Why are Cell Tower Location Records Different?
Pen registers in 1979 consisted of simple records that contained only outgoing calls. Things have changed…
Cell tower location data can now be used to record the movements of a person, in real time, as their phone “pings” the tower constantly over time. This alone makes cell tower data more like a GPS monitor placed on a car than a pen register from 1979, and the Court has previously held that law enforcement must get a warrant before placing a GPS device on a vehicle.
“Mapping a cell phone’s location over the course of 127 days provides an all-encompassing record of the holder’s whereabouts. As with GPS information, the timestamped data provides an intimate window into a person’s life, revealing not only his particular movements, but through them his ‘familial, political, professional, religious, and sexual associations.’”
Every person has a reasonable expectation of privacy in their physical location, as well as their “familial, political, professional, religious, and sexual associations,” and it doesn’t take too much imagination to see how an over-zealous government official could abuse the overload of information that is available from cell tower data alone.
But, don’t you voluntarily relinquish the data by using the cell phone?

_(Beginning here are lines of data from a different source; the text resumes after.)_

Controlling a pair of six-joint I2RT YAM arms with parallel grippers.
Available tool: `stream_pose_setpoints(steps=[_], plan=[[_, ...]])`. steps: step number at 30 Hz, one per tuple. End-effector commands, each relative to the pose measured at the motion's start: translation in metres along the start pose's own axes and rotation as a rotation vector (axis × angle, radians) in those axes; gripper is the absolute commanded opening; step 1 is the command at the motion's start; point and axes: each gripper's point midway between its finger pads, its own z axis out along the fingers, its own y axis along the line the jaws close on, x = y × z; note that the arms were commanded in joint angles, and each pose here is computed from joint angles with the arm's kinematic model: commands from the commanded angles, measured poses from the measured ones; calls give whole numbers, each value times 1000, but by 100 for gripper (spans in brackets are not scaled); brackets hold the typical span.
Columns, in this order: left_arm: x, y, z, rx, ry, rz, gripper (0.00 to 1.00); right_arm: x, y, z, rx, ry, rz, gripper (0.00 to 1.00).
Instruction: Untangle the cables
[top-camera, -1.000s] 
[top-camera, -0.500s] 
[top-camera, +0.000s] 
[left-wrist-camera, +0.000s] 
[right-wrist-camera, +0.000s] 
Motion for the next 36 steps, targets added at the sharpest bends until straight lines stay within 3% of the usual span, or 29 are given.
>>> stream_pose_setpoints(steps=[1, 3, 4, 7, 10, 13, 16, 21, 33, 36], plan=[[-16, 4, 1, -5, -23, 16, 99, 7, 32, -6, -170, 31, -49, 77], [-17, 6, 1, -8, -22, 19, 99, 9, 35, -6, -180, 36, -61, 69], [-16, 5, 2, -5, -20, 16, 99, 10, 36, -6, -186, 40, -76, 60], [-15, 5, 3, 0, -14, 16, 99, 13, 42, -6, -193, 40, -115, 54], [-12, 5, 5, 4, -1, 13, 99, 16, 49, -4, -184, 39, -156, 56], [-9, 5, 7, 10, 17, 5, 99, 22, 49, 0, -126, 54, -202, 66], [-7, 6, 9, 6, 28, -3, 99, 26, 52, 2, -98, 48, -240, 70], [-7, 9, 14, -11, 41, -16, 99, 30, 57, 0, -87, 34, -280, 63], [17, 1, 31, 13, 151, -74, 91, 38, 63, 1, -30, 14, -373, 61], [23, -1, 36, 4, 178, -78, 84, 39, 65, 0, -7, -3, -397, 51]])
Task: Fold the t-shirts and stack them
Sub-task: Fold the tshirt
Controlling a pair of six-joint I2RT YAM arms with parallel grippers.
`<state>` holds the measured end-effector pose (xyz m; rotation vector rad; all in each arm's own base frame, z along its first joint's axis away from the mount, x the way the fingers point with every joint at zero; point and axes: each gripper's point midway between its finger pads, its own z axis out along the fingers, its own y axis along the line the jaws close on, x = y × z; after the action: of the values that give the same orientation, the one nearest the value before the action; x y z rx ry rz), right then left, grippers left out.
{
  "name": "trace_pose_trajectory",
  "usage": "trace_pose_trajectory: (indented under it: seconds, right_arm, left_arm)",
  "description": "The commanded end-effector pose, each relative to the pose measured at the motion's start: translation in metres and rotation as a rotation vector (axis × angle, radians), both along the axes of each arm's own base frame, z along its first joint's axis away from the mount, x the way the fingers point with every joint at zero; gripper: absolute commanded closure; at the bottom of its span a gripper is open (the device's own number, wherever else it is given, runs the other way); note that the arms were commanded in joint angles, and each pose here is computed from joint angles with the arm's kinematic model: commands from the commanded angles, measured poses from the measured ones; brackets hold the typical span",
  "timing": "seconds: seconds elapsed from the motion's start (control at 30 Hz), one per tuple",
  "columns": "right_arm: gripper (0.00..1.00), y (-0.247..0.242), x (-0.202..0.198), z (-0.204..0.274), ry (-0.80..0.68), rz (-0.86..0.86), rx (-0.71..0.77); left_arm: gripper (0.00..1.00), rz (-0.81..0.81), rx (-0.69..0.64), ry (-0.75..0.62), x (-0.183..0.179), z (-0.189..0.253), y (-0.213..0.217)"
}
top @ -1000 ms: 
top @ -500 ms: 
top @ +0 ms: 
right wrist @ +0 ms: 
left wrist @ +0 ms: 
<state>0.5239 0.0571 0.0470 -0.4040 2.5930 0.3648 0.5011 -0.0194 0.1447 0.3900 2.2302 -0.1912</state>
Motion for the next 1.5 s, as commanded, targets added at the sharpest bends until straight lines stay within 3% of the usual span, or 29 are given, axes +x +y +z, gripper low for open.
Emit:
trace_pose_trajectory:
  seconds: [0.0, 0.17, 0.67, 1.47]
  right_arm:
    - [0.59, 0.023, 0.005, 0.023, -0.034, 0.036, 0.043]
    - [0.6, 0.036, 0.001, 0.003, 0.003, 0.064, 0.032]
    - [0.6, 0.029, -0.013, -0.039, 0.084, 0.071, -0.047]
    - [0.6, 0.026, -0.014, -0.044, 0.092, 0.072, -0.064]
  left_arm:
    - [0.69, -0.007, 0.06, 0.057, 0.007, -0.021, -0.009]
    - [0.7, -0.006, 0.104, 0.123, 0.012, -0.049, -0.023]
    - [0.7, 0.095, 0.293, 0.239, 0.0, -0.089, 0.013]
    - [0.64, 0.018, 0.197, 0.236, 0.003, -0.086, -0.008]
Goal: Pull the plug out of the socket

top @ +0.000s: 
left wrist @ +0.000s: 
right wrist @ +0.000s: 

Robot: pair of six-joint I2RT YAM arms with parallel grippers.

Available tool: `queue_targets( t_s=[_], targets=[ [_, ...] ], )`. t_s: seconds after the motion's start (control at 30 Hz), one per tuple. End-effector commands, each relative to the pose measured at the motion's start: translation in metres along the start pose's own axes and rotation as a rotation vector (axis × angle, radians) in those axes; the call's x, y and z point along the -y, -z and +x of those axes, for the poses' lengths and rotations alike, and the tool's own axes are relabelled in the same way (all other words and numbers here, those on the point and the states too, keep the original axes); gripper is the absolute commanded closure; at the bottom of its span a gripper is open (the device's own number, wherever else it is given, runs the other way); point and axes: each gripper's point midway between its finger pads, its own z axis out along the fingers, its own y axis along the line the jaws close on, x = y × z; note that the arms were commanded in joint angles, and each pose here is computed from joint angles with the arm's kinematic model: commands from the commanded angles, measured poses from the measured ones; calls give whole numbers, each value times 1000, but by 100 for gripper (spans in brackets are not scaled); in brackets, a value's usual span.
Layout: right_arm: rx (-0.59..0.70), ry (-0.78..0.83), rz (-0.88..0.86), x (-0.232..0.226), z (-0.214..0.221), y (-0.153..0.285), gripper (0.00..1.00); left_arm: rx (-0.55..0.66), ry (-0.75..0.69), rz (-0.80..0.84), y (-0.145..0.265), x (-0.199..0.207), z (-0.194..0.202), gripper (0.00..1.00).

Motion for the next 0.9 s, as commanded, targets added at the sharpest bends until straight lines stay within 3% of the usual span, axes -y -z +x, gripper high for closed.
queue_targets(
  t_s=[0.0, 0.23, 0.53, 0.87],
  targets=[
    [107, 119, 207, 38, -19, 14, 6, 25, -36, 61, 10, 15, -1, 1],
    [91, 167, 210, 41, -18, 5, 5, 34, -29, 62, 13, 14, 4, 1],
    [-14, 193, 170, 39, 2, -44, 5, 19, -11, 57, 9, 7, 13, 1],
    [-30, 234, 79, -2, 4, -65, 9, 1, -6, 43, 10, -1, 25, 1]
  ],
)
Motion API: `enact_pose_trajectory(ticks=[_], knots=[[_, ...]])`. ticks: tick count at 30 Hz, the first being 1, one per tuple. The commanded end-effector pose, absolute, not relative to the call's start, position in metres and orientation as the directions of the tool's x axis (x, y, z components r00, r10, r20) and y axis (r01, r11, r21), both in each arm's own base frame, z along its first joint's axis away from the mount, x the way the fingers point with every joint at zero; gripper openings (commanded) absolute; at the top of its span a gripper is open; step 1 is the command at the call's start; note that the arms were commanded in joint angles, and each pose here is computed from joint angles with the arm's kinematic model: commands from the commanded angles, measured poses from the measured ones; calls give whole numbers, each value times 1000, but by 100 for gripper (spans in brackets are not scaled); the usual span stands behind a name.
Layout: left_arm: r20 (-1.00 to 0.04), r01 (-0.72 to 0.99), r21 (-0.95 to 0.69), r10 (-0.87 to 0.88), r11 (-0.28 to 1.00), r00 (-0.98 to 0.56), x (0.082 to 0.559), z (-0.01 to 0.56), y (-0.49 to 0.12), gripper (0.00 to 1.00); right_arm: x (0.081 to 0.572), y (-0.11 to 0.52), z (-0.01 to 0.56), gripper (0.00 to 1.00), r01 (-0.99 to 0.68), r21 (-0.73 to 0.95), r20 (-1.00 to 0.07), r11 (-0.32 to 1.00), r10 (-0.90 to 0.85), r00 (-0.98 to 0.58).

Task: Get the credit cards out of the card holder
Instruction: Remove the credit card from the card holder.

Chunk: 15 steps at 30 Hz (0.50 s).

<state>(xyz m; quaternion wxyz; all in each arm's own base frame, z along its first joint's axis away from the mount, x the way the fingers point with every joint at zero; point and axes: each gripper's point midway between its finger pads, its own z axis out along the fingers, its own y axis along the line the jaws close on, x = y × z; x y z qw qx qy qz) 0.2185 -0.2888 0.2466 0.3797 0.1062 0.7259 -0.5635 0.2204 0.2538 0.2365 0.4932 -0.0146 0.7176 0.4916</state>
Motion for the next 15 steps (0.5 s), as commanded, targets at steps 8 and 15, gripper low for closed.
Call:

You do, but is that really a meaningful choice?
As the Court points out in the first line of the first section of the opinion, “There are 396 million cell phone service accounts in the United States—for a Nation of 326 million people.” You either submit to data collection on every aspect of your life by the cell tower or you don’t have a phone – which is not a reasonable option for most people today.
Fourth Amendment Exceptions Apply to Cell Tower Data
The Court also points out that the many exceptions to the Fourth Amendment’s search warrant requirement will also apply to cell tower data. For example, police do not need to obtain a warrant when there are “exigent circumstances” such as the need to:
- “Pursue a fleeing suspect;”
- “Protect someone who is threatened with imminent harm;” or
- “Prevent the imminent destruction of evidence.”
The Court also points out that their decision is a narrow one – in this case, the government received cell tower data that covered a period of at least 127 days and 12,892 location points.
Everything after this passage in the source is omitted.